Patel calls the allegations "complete rubbish."

But NBC 5 Investigates found Patel should have never been hired by UberX in the first place, because he pleaded guilty to a DUI charge in 2012.

Uber again declined to comment, citing driver privacy.

"The consumer is in harm's way," said Illinois State Senator Martin Sandoval (D-Cicero), who also heads the Senate Transportation Committee.

Sandoval has led an effort to force ride-share companies to disclose information on background checks and turn over insurance policies. But -- so far -- these companies have been able to operate virtually unregulated in the Chicago-area.

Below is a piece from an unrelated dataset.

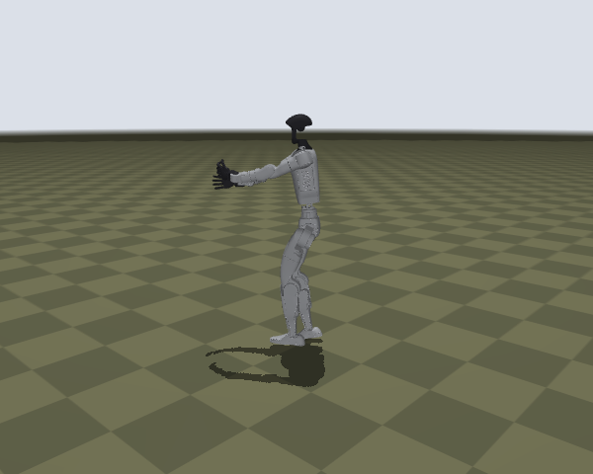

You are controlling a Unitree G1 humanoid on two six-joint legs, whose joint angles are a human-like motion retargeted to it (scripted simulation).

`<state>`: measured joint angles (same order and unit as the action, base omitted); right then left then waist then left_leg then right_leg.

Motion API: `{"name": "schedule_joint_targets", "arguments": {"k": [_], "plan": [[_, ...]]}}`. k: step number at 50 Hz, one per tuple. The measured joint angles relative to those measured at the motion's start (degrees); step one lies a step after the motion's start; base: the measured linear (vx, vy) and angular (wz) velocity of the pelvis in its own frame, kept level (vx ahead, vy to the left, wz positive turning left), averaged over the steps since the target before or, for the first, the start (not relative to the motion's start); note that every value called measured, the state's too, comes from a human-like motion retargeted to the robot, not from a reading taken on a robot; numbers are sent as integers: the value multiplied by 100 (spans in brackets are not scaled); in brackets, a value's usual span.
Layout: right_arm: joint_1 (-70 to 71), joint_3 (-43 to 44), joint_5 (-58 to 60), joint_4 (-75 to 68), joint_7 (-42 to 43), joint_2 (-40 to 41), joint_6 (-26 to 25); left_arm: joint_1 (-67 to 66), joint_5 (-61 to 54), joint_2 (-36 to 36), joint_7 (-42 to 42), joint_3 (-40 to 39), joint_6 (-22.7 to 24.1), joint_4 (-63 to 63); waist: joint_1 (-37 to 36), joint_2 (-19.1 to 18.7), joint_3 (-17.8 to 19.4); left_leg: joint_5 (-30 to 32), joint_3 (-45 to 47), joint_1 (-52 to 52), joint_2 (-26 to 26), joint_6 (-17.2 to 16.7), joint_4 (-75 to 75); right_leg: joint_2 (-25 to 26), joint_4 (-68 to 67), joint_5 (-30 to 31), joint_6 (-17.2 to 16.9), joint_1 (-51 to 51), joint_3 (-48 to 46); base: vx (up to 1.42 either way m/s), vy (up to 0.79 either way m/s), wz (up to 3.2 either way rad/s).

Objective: Dance

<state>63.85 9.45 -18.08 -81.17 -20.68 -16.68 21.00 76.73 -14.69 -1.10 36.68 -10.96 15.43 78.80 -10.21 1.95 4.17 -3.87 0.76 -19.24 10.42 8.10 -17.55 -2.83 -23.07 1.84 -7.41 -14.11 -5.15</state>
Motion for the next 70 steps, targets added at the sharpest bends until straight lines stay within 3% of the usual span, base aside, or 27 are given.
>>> {"name": "schedule_joint_targets", "arguments": {"k": [5,13,20,32,37,42,50,53,62,70], "plan": [[19,7,-11,10,-4,-63,-9,31,16,47,-36,-32,31,-14,26,-178,-68,-18,-235,-125,-97,-37,-33,47,-762,174,17,-124,134,-8,9,16],[-79,23,60,-41,32,-102,-39,-77,-61,145,-86,-70,52,73,-40,-64,-30,165,-344,132,80,-129,459,0,638,-386,467,561,-134,-3,3,2],[-252,124,-18,-182,35,-114,-60,-214,-59,251,-140,-50,75,194,203,41,32,-105,-219,540,165,62,955,14,1351,-218,664,987,-261,-2,5,35],[-374,143,-109,-228,-146,-292,-221,-294,-63,411,-223,7,164,210,146,41,39,9,-285,653,238,-231,1040,62,1678,-239,631,1326,-275,0,1,3],[-384,119,-78,-208,-160,-290,-255,-312,-88,381,-183,27,104,213,225,-93,34,580,-153,601,151,-216,867,73,1341,-398,620,1270,-342,6,3,13],[-356,123,-128,-193,-150,-199,-227,-303,-11,280,-156,55,76,164,302,-260,47,509,-228,532,42,-184,626,57,576,-370,734,965,-410,4,1,-1],[-112,58,-133,-91,-128,-161,-190,-104,33,94,-36,24,3,36,31,-448,93,464,178,300,-298,-229,518,22,-1284,855,1230,-206,-428,-3,-2,-52],[-11,39,-160,-27,-131,-204,-171,13,88,75,-16,-7,14,-35,-76,-435,130,467,300,160,-328,-213,442,88,-1763,1012,1468,-567,-337,-7,-3,-41],[155,-60,-63,147,-135,-296,-201,175,10,54,64,-53,21,-132,-84,-519,116,525,224,-258,-506,-365,256,243,-2463,563,1111,-556,-280,-9,-3,-7],[207,-116,-133,201,-163,-255,-200,244,-27,-44,142,-2,-8,-153,-35,-516,91,813,186,-518,-629,-454,483,355,-1413,628,541,128,-185,-15,-1,1]]}}
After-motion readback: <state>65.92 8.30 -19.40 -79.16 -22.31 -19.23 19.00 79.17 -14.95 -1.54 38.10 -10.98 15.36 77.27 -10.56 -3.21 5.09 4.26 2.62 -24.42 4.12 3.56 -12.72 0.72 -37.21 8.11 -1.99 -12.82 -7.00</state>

"You are at risk when you get into a ride-sharing vehicle," Sandoval said. "And people should ask: 'Do you have insurance?'"

But Jason Herrera never thought to ask about insurance before taking a ride with an UberX driver last September in San Francisco.

"All I remember was waking up inside the ambulance," said Herrera, who ended up in the hospital after his UberX driver smashed into another car - that just happened to be driven by a relative of an NBC Bay Area employee.

"You expect them to have coverage when you're their customer and I'm paying the bill to Uber," he said.

That is a reasonable assumption for anyone riding in a taxi, because taxis are mandated to carry commercial insurance. However, UberX drivers -- as independent contractors -- are only required to carry personal auto insurance.

"They destroyed my life, Uber," said Bassim Elbatniji, who was driving the UberX car that landed Herrera in the hospital. Elbatniji was also injured.

"My car is gone, totaled completely," Elbatniji said. "And also the insurance: After this happened, they denied me."

Elbatniji's personal auto insurance company denied his claim. And Uber has denied responsibility as well. Herrera is suing Uber, but Elbatniji says he can't afford to sue.

Uber declined to comment on Herrera's lawsuit or Elbatniji's employment as a former UberX driver, but a spokeswoman told NBC5 that drivers and passengers are covered by a $1 million commercial liability policy.

"Our insurance policy is in excess to the driver's own policy, but it acts as primary insurance if the driver's policy is not available for any reason, covering from the first dollar," the spokeswoman said in a statement. "We have provided this coverage since commencing ridesharing in early 2013."

But Elbatniji and Herrera both say that Uber's insurance has not paid in this case. The Uber spokesman would neither confirm nor deny that.